Certainly, no action has yet been taken against Salomon 'Jesus'
Haula (Hawala), deputy head of Plan and head of Swapo security,
despite the fact that he has been named by the bulk of the 200
returning detainees.as the man responsible
"The fact that Swapo has done nothing, taken no disciplinary
action, is worrying," says an African diplomat. "All is not well in
the organisation."
Returning detainees have been divided over the correct political
response - some combining to form the Patriotic Unity Movement,
while others remained in or returned to the ranks of Swapo. Few
ventured into the DTA or any of the other South African-backed
parties.
Almost all, however, appear to believe that Namibia would be
safer if, in the immediate post-independence years at least, Swapo
does not attain the 66% it is seeking.

NAM:1SEPT89/
KOEVOET 'WILL STUDY' IN BASE
The withdrawal of 1,200 former members of the counter-
insurgency unit Koevoet from Northern Namibia was due for
completion by August 31, according to agency reports quoting
Police Commissioner Dolf Gouws.
 From the deadline, members of the former police
paramilitary unit would be confined to bases, where they would
receive retraining, instruction on law, police administration, target
practice and fitness training,  Gouws said on August 24.
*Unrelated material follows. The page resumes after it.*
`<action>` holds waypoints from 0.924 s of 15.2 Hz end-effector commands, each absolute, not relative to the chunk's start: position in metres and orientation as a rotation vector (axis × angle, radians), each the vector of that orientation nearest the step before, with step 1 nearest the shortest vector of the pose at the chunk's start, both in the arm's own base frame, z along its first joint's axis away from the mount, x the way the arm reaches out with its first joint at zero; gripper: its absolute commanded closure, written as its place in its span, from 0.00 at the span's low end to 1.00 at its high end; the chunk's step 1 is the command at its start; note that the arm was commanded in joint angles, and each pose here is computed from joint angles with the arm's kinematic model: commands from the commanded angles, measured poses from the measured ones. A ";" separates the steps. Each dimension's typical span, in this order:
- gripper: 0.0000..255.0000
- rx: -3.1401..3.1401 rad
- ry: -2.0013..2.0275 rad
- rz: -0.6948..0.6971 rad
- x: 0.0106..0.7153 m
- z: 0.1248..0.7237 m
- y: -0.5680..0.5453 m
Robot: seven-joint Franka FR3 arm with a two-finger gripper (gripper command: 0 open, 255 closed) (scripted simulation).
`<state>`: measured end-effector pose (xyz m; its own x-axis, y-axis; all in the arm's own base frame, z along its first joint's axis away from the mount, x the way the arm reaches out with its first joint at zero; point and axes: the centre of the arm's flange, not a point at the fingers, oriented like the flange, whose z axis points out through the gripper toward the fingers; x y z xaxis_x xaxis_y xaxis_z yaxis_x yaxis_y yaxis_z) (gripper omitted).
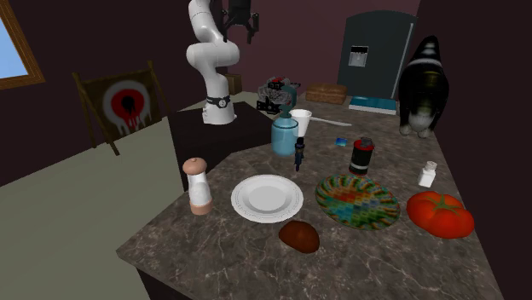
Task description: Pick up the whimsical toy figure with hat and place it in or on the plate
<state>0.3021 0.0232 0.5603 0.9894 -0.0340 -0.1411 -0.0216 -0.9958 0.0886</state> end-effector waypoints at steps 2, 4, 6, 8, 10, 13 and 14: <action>0.00 3.045 -0.045 -0.203 0.306 0.550 0.029; 0.00 3.041 -0.050 -0.173 0.314 0.528 0.039; 0.00 3.037 -0.055 -0.142 0.323 0.506 0.050; 0.00 3.033 -0.060 -0.112 0.332 0.485 0.060; 0.00 3.028 -0.064 -0.082 0.341 0.464 0.070; 0.00 3.021 -0.071 -0.037 0.356 0.432 0.085; 0.00 3.018 -0.074 -0.022 0.361 0.422 0.090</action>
<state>0.3576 0.0820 0.4330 0.9985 -0.0487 -0.0255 -0.0452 -0.9915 0.1219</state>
Administrator-General Louis Pienaar had earlier announced the
unit's withdrawal and invited the UN to monitor details of
Koevoet's restriction to base.
However, visitors this week still spoke of a high profile Koevoet
presence in the north, with patrols of Swapol Casspirs on the
Angolan border.
Untag spokesperson Fred Ekhardt said this week that  it was up to
the South African administration to guarantee that those being
confined were in fact former Koevoet members.